We have a day in Kampala before flying north, so we visit an Acholi squatter village on the outskirts of town. Gabriel, the chairman of the community, shows me around, explaining that some people here are so tormented by what they've seen in the north that they live like wild animals. There is extreme poverty and the women - who are the ones keeping everything together - spend their days at the quarry, smashing rocks into tiny stones. Watching the women hammer and break the rocks, there's a moment when I feel mortified to be here.
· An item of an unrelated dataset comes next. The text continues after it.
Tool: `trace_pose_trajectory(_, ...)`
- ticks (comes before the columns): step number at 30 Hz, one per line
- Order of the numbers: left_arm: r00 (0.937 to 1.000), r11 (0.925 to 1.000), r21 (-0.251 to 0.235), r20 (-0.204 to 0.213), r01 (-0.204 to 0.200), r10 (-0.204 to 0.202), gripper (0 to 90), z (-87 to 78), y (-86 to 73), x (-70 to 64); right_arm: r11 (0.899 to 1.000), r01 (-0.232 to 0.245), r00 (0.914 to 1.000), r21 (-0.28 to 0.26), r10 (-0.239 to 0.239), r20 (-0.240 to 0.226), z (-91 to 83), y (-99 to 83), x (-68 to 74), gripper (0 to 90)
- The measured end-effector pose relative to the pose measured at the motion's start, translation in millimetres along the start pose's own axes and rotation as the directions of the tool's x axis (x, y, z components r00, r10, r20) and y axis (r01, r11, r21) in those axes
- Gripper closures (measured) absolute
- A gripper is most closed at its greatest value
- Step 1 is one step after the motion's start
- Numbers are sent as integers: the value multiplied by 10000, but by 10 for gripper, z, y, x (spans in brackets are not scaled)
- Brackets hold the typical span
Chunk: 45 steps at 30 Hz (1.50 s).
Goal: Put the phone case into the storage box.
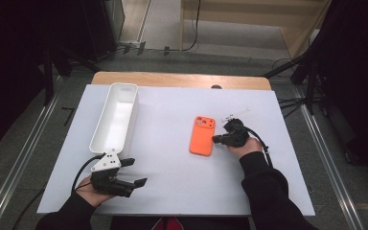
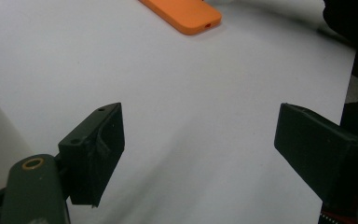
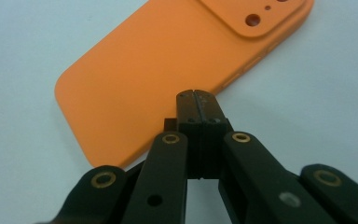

I feel so conspicuous but also want to show my solidarity.

Three-quarters of the village is made up of children but at least they seem happy enough, especially when Gabriel buys them sugar cane. It takes ages to cut the long strips into equal portions but the children wait patiently in line. Gabriel tells me that if peace is ever declared in the north, half the people here would head home within 24 hours.

Just before leaving, I meet David Toorase and his wife Alice. They welcome me into their tiny home. They used to be farmers in the north but fled when it became too dangerous to go to the fields. David is wearing massive flares and at first I'm convinced these cool loons must be a fashion statement but then he pulls them up to reveal the worst case of elephantitis you can imagine. His legs are like huge tree trunks, his toes spreading into the ground like gnarled roots. It's a terrible sight. David tells me the disease took hold during his long trek south.

Day three

The alarm is set for 5am but I wake much earlier. Oxfam has chartered a small plane from Kampala to Kitgum, right in the heart of the north. Ninety-nine per cent of the people here have been herded by the government into IDP (internally displaced people) camps, ostensibly for their own protection.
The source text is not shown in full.